__EXERCISE__:
Lines with the string "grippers" must each be copied from the listing.

__GIVEN MATERIAL__:
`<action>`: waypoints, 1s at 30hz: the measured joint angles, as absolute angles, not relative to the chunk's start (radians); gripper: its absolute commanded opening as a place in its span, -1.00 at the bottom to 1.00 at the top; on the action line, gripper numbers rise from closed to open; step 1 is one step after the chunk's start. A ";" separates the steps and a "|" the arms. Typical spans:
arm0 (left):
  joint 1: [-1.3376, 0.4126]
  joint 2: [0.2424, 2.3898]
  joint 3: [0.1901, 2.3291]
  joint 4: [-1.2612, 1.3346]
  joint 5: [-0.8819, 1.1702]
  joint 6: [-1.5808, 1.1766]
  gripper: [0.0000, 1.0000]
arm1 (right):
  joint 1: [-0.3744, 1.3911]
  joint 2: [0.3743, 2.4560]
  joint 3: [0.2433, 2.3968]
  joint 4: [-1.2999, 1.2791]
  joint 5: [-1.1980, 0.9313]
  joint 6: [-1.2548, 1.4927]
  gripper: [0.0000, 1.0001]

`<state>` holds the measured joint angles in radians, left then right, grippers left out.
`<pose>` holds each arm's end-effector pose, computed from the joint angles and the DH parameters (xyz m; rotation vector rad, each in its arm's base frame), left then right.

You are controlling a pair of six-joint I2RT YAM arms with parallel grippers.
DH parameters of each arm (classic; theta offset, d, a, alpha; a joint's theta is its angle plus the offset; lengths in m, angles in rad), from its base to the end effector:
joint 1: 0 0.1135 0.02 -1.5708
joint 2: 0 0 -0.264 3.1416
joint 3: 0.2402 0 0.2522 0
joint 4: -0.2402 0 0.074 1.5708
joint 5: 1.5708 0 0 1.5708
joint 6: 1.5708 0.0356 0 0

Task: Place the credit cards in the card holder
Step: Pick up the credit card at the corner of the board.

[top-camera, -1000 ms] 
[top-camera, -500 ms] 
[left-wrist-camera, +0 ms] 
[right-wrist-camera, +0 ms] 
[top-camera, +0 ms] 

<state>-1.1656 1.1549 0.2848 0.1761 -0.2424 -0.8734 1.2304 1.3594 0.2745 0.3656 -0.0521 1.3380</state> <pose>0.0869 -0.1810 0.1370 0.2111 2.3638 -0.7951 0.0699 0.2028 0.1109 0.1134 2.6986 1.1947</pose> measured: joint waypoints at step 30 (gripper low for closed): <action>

__SOLUTION TO THIS TASK__:
`<state>` holds the measured joint angles in radians, left then right, grippers left out.
You are controlling a pair of six-joint I2RT YAM arms with parallel grippers.

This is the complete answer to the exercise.